Meslek seçimini yaparken, karakterimle mesleğimin çok uyumlu olmasını önemsemiştim. Avukatlık hem sosyal yönüyle hem bağımsız hareket edebilme gücüyle hem de insan ilişkilerinin güçlü bir etmen olmasıyla beni hep cezbeden bir meslekti. Bu meslek kendi işini yürütmeye de imkân verdiği için hukuk fakültesine girdikten sonraki alternatiflerim arasında avukatlık bana her zaman en yakın gelen meslek oldu. Bugün de mesleğimi hala severek icra ediyorum.

Peki üniversite yıllarınızda bugünkü sizi ve kariyerinizi oluşturan, “İyi ki yapmışım.” dediğiniz şeyler var mı? Şu anda üniversitede eğitim gören gençlere tavsiyeleriniz var mı? “Şunu yapın, daha iyi olur.” gibi.

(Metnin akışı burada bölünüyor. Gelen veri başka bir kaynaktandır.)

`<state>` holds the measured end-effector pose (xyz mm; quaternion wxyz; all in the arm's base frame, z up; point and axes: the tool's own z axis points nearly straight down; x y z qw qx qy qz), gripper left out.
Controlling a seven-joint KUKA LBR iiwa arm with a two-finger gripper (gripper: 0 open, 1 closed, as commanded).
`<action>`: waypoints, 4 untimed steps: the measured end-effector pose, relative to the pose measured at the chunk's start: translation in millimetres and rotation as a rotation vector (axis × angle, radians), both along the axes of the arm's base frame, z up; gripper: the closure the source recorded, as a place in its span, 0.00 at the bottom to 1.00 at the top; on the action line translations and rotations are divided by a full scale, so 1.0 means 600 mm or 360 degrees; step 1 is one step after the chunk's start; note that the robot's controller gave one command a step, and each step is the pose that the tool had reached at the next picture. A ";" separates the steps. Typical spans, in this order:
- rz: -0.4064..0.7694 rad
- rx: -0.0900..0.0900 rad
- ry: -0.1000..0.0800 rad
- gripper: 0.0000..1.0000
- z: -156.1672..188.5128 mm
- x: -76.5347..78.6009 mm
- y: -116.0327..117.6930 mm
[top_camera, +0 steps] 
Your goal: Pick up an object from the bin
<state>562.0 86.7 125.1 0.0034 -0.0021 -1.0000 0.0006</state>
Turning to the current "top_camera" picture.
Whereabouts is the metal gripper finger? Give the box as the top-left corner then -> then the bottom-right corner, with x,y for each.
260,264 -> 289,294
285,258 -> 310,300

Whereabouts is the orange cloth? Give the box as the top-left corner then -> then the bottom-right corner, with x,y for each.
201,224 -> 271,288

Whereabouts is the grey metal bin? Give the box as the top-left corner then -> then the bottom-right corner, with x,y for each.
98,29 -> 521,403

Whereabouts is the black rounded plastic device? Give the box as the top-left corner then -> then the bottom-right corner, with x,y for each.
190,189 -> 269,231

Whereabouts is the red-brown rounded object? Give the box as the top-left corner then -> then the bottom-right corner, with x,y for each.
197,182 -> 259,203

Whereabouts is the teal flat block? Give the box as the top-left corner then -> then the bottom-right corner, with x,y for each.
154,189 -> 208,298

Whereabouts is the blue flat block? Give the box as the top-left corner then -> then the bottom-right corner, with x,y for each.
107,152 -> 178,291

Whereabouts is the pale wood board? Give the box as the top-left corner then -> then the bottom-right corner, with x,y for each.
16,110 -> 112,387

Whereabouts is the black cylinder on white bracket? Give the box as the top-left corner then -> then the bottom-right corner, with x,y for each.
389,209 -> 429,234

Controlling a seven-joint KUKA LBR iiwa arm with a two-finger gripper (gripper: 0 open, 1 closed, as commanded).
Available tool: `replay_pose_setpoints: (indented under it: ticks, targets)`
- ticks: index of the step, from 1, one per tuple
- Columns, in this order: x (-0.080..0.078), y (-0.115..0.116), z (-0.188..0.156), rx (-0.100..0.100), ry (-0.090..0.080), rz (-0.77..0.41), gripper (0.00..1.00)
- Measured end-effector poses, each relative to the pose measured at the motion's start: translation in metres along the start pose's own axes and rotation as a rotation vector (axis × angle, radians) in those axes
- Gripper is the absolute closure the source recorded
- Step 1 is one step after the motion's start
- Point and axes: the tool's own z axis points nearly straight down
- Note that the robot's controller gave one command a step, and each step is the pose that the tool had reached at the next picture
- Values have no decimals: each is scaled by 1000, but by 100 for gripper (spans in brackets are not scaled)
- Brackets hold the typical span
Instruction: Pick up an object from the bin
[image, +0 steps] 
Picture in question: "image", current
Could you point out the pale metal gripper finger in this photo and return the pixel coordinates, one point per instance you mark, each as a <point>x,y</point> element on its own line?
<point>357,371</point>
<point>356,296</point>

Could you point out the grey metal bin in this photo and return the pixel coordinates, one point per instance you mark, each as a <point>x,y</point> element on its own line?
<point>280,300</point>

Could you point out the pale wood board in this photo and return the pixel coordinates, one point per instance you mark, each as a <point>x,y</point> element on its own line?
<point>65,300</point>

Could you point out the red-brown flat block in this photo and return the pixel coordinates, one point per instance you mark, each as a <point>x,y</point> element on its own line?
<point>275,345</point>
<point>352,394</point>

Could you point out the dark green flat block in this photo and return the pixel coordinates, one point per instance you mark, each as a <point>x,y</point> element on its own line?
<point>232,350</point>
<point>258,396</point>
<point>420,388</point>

Sidar Tunca: Mesleğimizin çok fazla dinamiği var. Bu dinamikler kendi kişiliğinizle, karakterinizle, çalışma prensiplerinizle, yaşam şeklinizle mutlaka ilgili. Bu kapsamda halen lisans eğitimine devam eden genç hukukçulara genellemeler yapmayı doğru bulmuyorum. Hangi vasıflara sahip olduğunuzu anladıktan sonra da güçlü olduğunuz yönlerinizde kendinizi geliştirmek, ileride yapmayı düşündüğünüz meslekle ilgili şeylerle ilgilenmek, zayıflıklarınız varsa onların üzerine gitmek size başarıyı da beraberinde getiriyor.

Ben çocukluğumdan beri sosyal birisiydim. Çocukken de arkadaşlarımla, çevremle, ailemle her zaman iyi geçinen, sorumluluk alan, belli birtakım projeleri gerçekleştirmeyi seven, çevremin söylediği kadarıyla da liderlik vasfına sahip birisiydim. Bunlar da mesleğimde şuan ki noktada bulunmamı ve daha da iyiye götürmek için çaba sarf etmemi destekleyen faktörlerdi.

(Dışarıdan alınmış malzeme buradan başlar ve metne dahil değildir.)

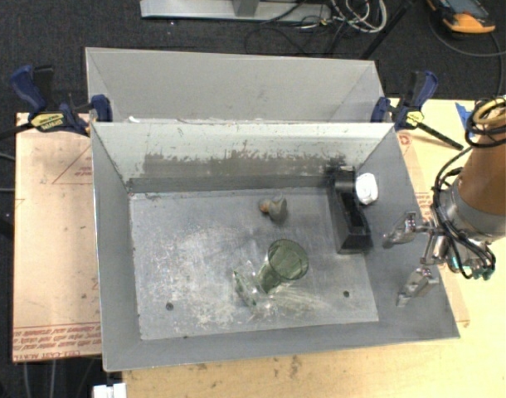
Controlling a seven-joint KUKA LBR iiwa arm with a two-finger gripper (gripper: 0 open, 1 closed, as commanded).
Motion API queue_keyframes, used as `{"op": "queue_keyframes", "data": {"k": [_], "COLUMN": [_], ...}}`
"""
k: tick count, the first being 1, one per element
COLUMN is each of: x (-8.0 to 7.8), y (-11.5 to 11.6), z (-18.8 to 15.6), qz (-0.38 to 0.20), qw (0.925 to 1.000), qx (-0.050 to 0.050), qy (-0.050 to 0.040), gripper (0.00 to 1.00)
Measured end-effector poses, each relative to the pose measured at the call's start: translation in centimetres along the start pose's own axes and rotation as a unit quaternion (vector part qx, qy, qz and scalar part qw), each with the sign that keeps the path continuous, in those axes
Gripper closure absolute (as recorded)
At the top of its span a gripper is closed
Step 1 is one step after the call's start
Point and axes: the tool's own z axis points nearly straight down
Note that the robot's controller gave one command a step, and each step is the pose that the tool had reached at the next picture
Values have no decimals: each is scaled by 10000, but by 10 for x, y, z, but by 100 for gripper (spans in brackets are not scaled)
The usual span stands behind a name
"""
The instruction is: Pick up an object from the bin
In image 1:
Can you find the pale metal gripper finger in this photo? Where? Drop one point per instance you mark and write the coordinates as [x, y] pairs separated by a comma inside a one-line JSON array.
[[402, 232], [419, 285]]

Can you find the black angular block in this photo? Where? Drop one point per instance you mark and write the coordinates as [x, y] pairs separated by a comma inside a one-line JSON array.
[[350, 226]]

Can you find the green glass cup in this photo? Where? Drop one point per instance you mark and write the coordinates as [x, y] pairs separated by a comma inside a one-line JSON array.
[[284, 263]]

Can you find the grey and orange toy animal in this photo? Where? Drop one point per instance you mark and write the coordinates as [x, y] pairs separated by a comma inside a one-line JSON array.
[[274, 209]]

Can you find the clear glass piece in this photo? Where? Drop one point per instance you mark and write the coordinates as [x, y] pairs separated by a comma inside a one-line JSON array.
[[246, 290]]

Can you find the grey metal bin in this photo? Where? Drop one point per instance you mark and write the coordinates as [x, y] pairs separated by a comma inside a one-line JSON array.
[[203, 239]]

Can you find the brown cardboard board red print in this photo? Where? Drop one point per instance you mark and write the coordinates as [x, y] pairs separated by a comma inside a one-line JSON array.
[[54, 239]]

Dolayısıyla lisans eğitimine devam eden genç meslektaşlarıma içerisinde bulundukları üniversite hayatının keyfini çıkarmalarını, hukuk nosyonlarını geliştirecek şekilde çalışmalar yapmalarını ve farklı fikirlerle etkileşim içine girmekten çekinmemelerini tavsiye ederim.

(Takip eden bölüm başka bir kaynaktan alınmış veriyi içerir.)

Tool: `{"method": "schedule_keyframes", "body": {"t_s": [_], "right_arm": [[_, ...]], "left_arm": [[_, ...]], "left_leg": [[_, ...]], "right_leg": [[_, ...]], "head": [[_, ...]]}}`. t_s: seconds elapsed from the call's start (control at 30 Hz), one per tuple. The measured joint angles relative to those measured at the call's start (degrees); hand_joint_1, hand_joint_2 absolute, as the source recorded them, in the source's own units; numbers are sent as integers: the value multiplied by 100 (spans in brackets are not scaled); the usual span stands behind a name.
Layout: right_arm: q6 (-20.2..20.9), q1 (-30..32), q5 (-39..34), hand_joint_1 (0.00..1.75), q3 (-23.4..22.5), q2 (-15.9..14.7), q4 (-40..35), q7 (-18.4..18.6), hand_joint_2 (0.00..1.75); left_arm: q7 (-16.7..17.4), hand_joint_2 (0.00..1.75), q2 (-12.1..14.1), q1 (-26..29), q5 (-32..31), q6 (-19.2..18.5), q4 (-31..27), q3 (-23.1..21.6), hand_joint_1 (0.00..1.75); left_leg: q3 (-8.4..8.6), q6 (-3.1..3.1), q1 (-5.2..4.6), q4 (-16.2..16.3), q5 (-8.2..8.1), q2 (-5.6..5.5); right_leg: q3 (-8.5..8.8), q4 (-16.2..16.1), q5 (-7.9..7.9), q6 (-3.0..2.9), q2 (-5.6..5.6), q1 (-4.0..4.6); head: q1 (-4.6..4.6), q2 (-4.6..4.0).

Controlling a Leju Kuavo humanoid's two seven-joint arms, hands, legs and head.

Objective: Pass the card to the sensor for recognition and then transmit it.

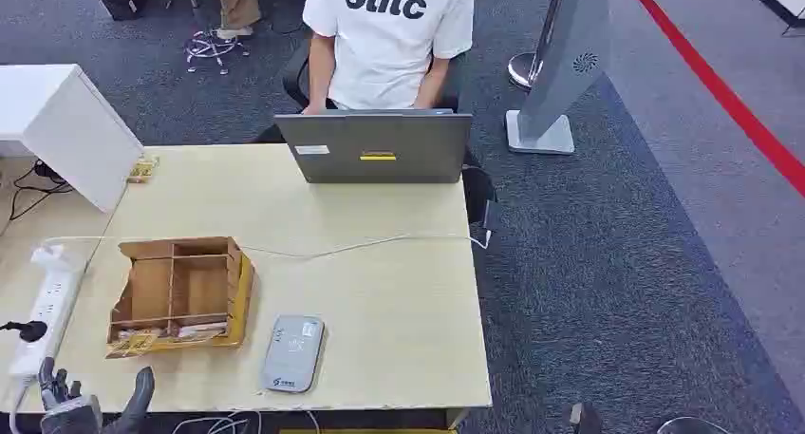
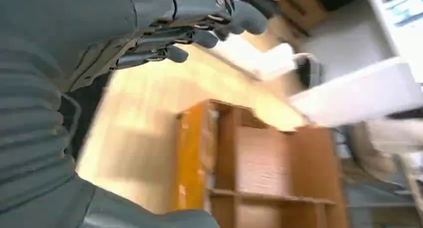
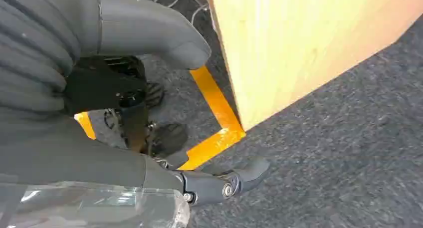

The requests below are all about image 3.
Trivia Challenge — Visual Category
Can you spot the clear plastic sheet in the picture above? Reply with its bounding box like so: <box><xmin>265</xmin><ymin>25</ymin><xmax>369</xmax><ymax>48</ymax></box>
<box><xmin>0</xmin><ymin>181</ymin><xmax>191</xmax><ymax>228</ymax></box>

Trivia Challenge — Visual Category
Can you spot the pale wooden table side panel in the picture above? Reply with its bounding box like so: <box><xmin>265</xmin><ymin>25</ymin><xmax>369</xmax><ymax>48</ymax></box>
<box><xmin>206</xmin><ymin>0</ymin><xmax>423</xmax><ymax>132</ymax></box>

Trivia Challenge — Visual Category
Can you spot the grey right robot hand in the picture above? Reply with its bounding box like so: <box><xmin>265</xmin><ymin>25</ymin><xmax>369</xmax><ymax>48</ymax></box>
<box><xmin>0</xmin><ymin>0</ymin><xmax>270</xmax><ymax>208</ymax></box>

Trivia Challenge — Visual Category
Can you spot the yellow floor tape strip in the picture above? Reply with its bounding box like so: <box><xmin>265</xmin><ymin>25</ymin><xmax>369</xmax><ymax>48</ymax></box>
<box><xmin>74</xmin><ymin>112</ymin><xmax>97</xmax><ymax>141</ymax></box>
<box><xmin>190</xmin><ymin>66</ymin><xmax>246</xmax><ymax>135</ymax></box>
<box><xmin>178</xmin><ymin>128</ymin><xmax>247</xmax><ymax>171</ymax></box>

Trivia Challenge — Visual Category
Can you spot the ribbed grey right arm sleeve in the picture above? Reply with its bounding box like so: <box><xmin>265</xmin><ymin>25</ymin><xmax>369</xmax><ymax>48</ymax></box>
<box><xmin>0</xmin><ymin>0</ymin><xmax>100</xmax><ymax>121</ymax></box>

Büronuzun ilk yıllarına gidelim. İşler beklediğiniz gibi gitti mi yoksa sorunlu bir süreç yaşadınız mı?

Sidar Tunca: Tabii ki zorlu günler geçirdim, geriye dönüp baktığım zaman şu an güzel anlatılan şeyler o dönem zor gelen, zorluklar yaşatan günlerdi. Askerlik anılarının sonradan sohbetlerde güzel anlatıldığı gibi, mesleğin başında, avukatlığa başladığım yıllarda yaşadığım zorlukları şimdi keyifle paylaşıyorum.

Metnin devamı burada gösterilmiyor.